Weekly Story Writing Contest – Week 4 / A Strange Letter – That Was Never Sent
The letter was also overweighted against its rightful weight.
Not physically--but as it went down my hands, as it had a thing besides a bit of paper and a pencil. Nothing marked on the envelope or addressed. And there is but one name, in goodly slow signs:
Amara Bello.
This is the name of my grandmother.
She died ten years ago.
I shouldn't have opened it. Common sense will be superseded by curiosity more so when the past is accompanied by a knock on the door.
Inside was a single sheet.
No time like Amara Time, Time, Will never see this. But when it had not... then changed again the river.
I frowned. My grand-mother had lived in a little village upon the River Kainji. I had been there at one time when I was a child, and could not remember much of it.
You said that I should never go anywhere near it in the evening. I didn't listen."
It was not a known handwriting.
It did not become clear at the very beginning that something was wrong. The water was calm. Too calm. there was no sound, no insect, no, it was just silence, then I saw my image... and it was not me.
There was a queer feeling at my heart.
"It smiled before I did."
I let out a nervous breath.
You Amara are no longer reflected in the river. It shows you something else. Something wants to intrude into.

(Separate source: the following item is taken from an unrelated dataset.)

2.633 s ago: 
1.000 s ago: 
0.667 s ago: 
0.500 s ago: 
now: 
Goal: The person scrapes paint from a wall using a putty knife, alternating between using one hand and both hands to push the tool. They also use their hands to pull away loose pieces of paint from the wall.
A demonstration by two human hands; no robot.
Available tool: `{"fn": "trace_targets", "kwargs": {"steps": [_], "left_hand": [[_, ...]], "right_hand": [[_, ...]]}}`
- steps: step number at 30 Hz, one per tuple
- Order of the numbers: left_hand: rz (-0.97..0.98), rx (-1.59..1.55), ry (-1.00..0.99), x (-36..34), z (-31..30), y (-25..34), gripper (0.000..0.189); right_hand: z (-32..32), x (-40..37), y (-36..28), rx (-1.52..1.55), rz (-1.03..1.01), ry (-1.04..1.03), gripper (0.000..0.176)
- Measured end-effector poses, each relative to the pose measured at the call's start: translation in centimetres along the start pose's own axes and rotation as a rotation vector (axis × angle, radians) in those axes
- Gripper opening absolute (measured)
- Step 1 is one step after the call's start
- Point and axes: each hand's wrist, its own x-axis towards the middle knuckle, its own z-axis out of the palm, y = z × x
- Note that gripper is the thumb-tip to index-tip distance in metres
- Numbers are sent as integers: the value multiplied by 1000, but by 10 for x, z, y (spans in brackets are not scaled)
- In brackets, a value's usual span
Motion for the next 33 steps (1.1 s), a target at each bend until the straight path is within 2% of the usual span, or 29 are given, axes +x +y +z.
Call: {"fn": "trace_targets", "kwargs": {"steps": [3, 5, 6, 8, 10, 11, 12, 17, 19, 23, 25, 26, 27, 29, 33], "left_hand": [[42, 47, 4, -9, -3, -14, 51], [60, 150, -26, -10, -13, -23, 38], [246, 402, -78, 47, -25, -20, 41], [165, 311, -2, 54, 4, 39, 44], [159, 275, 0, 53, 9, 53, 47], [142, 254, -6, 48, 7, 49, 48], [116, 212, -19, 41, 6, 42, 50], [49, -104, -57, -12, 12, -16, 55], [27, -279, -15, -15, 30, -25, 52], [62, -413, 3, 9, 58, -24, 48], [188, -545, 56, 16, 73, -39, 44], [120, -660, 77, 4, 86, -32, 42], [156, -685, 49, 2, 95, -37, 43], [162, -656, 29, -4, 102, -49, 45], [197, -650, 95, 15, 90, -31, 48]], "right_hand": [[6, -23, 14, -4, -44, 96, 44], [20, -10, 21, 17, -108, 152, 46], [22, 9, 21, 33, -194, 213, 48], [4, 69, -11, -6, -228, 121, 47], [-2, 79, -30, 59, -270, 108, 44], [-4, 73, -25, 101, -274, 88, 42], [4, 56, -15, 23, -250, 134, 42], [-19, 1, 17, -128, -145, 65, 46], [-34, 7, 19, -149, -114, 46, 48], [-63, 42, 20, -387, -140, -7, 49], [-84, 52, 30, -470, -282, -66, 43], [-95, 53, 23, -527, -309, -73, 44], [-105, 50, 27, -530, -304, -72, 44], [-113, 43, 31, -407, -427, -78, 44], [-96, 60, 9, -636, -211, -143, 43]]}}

I shifted in my seat. The external light was dying in the evening and the shadows were increasing across my room.
"I thought I imagined it. Until it spoke."
My eyes moved faster now.
"It knew things. Things no one else could know. It addressed me not through my voice. The one was a kind of water struggling to recall how it was a human being.

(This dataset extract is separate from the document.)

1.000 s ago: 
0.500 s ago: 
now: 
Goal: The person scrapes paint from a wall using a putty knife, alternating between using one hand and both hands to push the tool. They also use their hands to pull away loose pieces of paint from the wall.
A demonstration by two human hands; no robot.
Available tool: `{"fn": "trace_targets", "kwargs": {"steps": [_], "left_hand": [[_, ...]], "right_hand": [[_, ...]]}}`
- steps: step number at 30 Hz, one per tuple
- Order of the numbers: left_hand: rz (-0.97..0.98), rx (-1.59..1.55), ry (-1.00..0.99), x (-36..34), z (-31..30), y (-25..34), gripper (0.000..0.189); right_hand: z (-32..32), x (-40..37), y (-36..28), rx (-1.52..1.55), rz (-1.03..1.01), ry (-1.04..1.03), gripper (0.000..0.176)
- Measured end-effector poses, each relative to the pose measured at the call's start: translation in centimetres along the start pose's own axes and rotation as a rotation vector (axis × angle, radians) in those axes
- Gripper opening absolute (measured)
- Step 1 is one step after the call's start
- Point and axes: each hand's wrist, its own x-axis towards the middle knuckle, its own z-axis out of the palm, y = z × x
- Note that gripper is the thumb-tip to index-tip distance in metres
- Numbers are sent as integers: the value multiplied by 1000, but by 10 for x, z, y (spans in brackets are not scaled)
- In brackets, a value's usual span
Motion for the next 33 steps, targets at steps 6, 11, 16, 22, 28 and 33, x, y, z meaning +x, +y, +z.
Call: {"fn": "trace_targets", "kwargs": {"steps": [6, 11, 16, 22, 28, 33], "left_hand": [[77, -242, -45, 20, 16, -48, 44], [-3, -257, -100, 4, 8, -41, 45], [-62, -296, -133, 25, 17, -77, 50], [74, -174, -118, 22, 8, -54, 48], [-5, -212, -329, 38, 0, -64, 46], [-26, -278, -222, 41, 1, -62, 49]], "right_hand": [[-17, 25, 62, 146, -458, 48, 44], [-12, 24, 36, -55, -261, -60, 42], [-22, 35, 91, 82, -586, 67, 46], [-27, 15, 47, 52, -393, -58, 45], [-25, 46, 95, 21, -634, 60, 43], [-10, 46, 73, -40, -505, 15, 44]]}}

It was beautiful dripping and attracted something near.
I froze.
Drip.
Drip.
Drip.
I looked toward the window.
It was closed.
And you read it, and that is to say that it is already passing the river. It learns. It adapts. It finds new reflections."
My throat went dry.
Don't see into a dark water. Not the river. Not a mirror. Not even a glass."
I slowly turned round and looked at the cup of water which lay on my desk.
There was not a movement in the waters.
Too still.
A good one will it be to see you; and so You say it will.
The dripping sound stopped.
Silence filled the room.
I urged myself to peep through the window.
"And once it sees you..."
and I choked and read the last line.
"...it will try to become you."
The glass was a little undulating.
I hadn't touched it.
I bent forward reluctantly.
It shook once more of the surface--then of the surface there was no more.
And there it was.
My reflection.
But something was wrong.
It wasn't blinking.
I blinked.
It didn't.
My chest tightened.
Frowning... the reflection smiled.
I hadn't.
I fell backwards and knocked down the chair.
Glass tipped--not spilled.
Its water maintained its fashion, it swell unnaturally, breathing.
Then--
A voice.
Soft. Wet. Wrong.
"Amara..."
I shook my head. "That's not my name."
The smile of the water was lengthened.
"Not yet."
The surface swelled in into features and now made something of a face--my face, but disheveled, and they were momentary, as though they were not finished with the learning.
I drawn in my neck and picked up the letter, frantically, and tried to see something--someting I had not seen.
There were words there, appearing on the margin.
New ink, flowing on the page.
There is only one way of averting it, as far as you are concerned.
My hands trembled.
"HOW?" I whispered.
The words continued.
And let it not put your thought to standstill.
I looked back.
The thing on the water was swelling out now and developing shoulders.
Copying me.
Becoming me.
Break the surface and thou hast broken.
I leaped, and hit the glass, without even thinking of it.
On the ground water made its way.
In a different case, the figure would have begun to fall and came to pieces.
Silence.
Just silence.
I stood shaking and looking through the glass and water.
In a second movement I took a breath, of which I knew I had been withholding myself.
It was over.
I think.
The black screen of my phone that is turned off-
Something moved.
And slowly...
It smiled.
Thanks for reading my post I'm inviting @goodybest, @chant and @ninependa.